Dashcam video shows Detroit police officers flee from shooting happening in front of them
DETROIT (FOX 2) - FOX 2 spoke with a number of officers about what happened and it is not sitting well with them. The two officers in question are off the street. The men involved in that shooting are still at large.
A Detroit police officer is suspended with another on medical leave after apparently fleeing the scene of a shooting that unfolded right in front of them.
Sources say it happened near Schoolcraft and Greenfield back on June 30th. Video of the incident is courtesy Deadline Detroit.
"This incident is troubling and it is unfortunate and it's not consistent with our training," said DPD Interim Chief James White. "And it's not consistent with the expectations that are set by myself and my command team."
White addressed the officers' response - or lack thereof - during a press conference Friday.
The victim who be seen here in the blue shirt was struck but survived.
A sedan pulled up in front of him, a man in the back seat hung outside the window and opened fire with a semi-automatic rifle. All of it was captured on police dashcam.
The officers drove off, but at some point turned back around to help the victim.
The gunman and driver got away.
"What I'm looking to understand is prior to leaving the scene and providing assistance, what did they think they were doing," White said. "I need to know a lot of things that I don't want to discuss right now, but it has to do with, were they secure enough to take immediate action."
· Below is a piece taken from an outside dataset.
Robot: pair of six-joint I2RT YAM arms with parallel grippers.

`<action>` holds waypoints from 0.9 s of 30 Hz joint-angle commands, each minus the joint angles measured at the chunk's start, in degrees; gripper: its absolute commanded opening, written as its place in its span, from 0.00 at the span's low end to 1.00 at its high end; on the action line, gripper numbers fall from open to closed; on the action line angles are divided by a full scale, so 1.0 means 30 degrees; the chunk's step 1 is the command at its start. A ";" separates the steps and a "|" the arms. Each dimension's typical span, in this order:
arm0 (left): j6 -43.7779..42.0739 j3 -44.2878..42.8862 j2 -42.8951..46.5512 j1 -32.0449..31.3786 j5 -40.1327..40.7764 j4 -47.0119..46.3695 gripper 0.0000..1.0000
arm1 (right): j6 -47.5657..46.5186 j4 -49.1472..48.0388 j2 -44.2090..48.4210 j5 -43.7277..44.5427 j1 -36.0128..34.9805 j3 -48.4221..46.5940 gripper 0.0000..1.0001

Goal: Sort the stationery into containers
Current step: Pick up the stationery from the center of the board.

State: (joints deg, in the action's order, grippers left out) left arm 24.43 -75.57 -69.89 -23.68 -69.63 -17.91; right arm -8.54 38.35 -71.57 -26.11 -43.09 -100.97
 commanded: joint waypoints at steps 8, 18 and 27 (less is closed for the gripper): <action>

Some former top brass at DPD weighed in on the incident.
FOX 2: "What could they have done in that moment? Could they have drawn and engaged them?"
"Absolutely," said Steve Dolunt, retired Detroit assistant police chief. "Yes, you pull your gun. He's shooting at somebody. You pull your gun when you're in fear of your life, or someone is in fear of their life."
Dolunt said the officers in question did not come clean about what happened.
"It appears they were hiding something at first because again, it came to light through a routine investigation of the cameras, and the supervisor says 'Wait a minute,'" he said. "So it wasn't reported to them right away."
That supervisor sent it up the chain of command prompting an investigation and the immediate suspension of the female officer who was behind the wheel.
"I think what is disconcerting for citizens is, and I don't want to generalize, we see a lot of instances where unarmed individuals are given a hard time by the police," said Ralph Godbee, former Detroit police chief. "And police say they fear for their lives. This was an actual shooting in progress that the officers witnessed and they did not engage the threat."
Godbee says cops are supposed to be the people who run to danger - not away from it.
"Do we get hired to die? No. But we do understand that there's a risk inherent in what we do," he said. "But that risk is for the greater good of society."
White said the incident is an outlier.
"Individualized incidents do not represent the hard work of the over 2,000 men and women of this department that they do day in, and day out," White said.
White says he is waiting for the officer on medical leave to get back so the investigation can get wrapped up and then a final decision on their future with DPD can be decided.